Prepare for 2022 with Flashpoint

Chinese-speaking cyber threat actors, both domestic and diasporic, comprise arguably the largest in APAC. But there is also much to be gleaned from illicit communities across the region, including threat actors whose primary languages are Vietnamese, Indonesian, Tagalog, Thai, English (Australia, New Zealand), plus many others. Intelligence gleaned across these illicit communities and language ecosystems is vital for security teams who seek a stereoscopic understanding of the APAC threat landscape.
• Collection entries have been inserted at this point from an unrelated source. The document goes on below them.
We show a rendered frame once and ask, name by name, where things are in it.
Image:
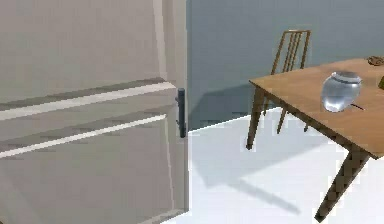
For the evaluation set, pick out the olive green small object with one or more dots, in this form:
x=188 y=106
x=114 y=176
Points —
x=382 y=83

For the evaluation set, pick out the brown wooden slatted chair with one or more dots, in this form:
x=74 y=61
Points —
x=291 y=50

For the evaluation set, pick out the brown woven small object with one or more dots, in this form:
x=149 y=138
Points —
x=376 y=60

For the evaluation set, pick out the brown wooden table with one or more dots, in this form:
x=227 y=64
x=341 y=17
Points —
x=306 y=96

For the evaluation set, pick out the clear glass round vase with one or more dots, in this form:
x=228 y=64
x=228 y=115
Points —
x=340 y=91

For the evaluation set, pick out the beige panelled room door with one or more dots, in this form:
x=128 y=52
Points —
x=83 y=110

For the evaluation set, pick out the thin dark stick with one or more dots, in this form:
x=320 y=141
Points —
x=357 y=106

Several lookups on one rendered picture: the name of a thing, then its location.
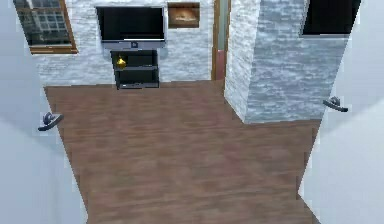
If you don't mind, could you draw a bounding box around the wooden framed window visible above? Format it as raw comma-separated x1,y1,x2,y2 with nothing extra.
12,0,80,55

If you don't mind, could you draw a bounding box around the black shelf unit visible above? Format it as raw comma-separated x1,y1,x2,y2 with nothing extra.
110,49,161,90

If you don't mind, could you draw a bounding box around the dark grey door handle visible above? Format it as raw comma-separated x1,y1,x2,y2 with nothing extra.
37,111,65,132
322,96,349,113

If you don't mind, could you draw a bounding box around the white room door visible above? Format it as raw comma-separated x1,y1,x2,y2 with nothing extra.
0,0,89,224
297,0,384,224

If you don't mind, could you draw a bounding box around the black flat television set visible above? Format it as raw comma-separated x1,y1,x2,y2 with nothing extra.
95,5,167,50

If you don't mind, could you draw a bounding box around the brown framed wall picture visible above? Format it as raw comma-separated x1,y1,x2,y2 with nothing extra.
166,1,201,30

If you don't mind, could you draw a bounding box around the wooden door frame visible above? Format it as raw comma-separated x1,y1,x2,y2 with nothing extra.
210,0,232,82

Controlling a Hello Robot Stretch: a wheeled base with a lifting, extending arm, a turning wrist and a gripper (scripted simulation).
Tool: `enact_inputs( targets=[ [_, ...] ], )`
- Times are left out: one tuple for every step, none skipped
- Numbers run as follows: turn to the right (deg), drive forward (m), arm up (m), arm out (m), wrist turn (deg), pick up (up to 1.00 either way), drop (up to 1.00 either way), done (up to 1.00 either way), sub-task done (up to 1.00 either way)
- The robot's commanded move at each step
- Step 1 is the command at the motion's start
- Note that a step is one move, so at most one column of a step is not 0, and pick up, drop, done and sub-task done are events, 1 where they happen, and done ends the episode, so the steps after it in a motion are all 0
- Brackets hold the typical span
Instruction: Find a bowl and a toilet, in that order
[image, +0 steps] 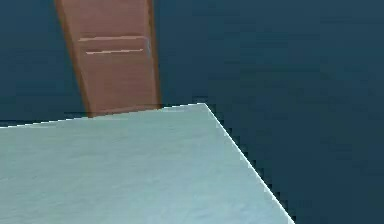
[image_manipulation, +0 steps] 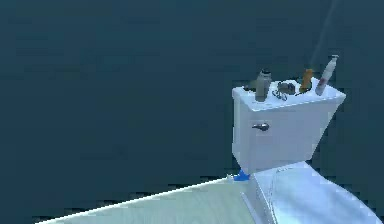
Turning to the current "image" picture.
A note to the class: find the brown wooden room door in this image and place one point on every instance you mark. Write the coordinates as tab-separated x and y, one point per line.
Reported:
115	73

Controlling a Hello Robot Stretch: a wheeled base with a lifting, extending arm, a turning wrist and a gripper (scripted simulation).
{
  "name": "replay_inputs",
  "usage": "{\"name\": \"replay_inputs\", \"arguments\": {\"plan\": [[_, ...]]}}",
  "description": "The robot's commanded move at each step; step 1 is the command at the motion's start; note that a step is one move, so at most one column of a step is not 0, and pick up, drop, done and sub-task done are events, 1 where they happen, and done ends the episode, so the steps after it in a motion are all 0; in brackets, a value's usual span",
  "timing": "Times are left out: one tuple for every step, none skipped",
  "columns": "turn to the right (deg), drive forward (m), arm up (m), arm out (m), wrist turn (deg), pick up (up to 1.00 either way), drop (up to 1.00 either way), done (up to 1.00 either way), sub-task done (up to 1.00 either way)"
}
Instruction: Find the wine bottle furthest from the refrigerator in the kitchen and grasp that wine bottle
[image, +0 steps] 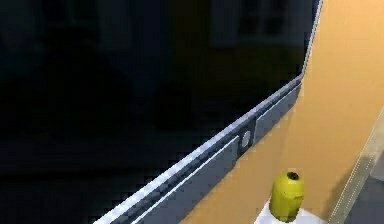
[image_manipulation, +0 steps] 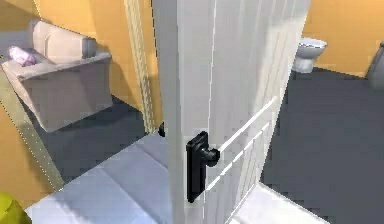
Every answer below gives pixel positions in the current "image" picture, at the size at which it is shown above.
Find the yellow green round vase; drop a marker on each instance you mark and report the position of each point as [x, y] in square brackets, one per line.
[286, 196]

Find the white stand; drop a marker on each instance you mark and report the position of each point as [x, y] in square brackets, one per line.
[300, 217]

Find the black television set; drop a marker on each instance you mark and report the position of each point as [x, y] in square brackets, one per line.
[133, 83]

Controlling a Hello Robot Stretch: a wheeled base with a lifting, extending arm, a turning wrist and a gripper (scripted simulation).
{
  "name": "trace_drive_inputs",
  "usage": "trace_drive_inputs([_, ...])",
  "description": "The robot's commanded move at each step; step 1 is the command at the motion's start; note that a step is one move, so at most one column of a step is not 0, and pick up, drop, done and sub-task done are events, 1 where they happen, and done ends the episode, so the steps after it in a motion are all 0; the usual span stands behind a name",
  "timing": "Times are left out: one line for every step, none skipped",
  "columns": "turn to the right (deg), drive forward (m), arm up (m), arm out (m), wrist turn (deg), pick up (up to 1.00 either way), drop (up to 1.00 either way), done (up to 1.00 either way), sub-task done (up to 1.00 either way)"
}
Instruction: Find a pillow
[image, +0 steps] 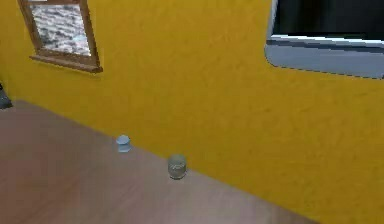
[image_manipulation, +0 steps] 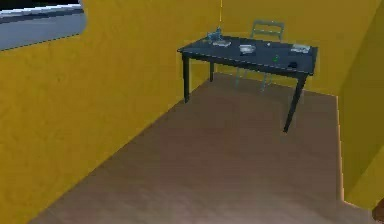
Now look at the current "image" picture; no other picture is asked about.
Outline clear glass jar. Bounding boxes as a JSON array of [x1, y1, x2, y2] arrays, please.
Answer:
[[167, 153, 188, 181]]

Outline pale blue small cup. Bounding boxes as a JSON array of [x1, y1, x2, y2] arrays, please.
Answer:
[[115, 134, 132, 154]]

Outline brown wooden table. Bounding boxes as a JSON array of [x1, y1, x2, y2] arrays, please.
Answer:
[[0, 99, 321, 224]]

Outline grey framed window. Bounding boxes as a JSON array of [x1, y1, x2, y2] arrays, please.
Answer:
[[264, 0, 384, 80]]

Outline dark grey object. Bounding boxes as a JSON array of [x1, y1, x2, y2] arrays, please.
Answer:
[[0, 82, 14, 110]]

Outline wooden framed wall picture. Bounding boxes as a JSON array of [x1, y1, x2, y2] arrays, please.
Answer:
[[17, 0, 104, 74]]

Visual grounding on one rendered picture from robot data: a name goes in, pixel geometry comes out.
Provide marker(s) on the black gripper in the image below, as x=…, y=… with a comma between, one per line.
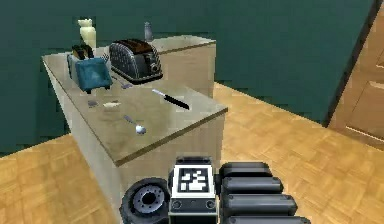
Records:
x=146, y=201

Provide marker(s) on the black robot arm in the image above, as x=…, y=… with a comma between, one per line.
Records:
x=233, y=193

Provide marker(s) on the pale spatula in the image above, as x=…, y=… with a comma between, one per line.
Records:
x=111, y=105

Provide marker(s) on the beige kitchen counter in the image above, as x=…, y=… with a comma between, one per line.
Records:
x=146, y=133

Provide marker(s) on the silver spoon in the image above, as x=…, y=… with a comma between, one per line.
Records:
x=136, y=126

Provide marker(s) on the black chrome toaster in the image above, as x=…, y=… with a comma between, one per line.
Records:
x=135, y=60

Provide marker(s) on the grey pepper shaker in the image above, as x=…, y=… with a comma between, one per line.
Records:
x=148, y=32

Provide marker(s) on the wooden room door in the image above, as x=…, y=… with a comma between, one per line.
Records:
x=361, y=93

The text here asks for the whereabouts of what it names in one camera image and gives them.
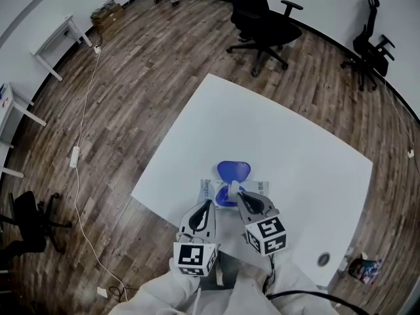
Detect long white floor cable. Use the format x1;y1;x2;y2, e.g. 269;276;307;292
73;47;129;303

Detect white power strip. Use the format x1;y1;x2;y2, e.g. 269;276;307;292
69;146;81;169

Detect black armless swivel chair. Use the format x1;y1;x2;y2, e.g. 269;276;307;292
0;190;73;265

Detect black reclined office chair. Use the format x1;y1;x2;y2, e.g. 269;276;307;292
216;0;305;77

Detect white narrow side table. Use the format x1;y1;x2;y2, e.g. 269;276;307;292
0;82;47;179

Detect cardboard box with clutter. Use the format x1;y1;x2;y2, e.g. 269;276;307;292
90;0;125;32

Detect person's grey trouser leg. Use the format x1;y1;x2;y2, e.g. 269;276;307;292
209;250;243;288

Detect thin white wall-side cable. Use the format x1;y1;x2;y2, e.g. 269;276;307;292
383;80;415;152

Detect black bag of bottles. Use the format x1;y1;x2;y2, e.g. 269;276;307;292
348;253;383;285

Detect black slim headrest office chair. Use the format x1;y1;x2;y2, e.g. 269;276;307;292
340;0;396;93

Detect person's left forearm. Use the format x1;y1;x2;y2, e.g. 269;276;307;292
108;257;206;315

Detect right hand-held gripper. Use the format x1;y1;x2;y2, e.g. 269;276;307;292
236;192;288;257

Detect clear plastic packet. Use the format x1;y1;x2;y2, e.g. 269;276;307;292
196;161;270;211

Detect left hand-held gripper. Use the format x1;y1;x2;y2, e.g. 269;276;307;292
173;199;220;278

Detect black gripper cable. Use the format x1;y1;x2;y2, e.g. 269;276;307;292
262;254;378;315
When thinking about China’s legal and regulatory developments, often the intention of the law can overshadow clauses that give Chinese authorities carte blanche to access information flows, network information and physical hardware on the vaguely defined ground of “national security.” Security practitioners should consider how their organization’s assets are exposed to systems under China’s jurisdiction and what the risk is for data transfers or sharing, especially for their intellectual property and customer base. In addition, security teams should continue monitoring shifting TTPs and behavioral norms of online threat actors, who do not want to become the focus of Chinese authorities’ scrutiny.

To ​see firsthand how Flashpoint cybersecurity technology can help your organization access critical information and insight into threat actors in APAC, and protect critical assets and stakeholders, sign up for a free trial today.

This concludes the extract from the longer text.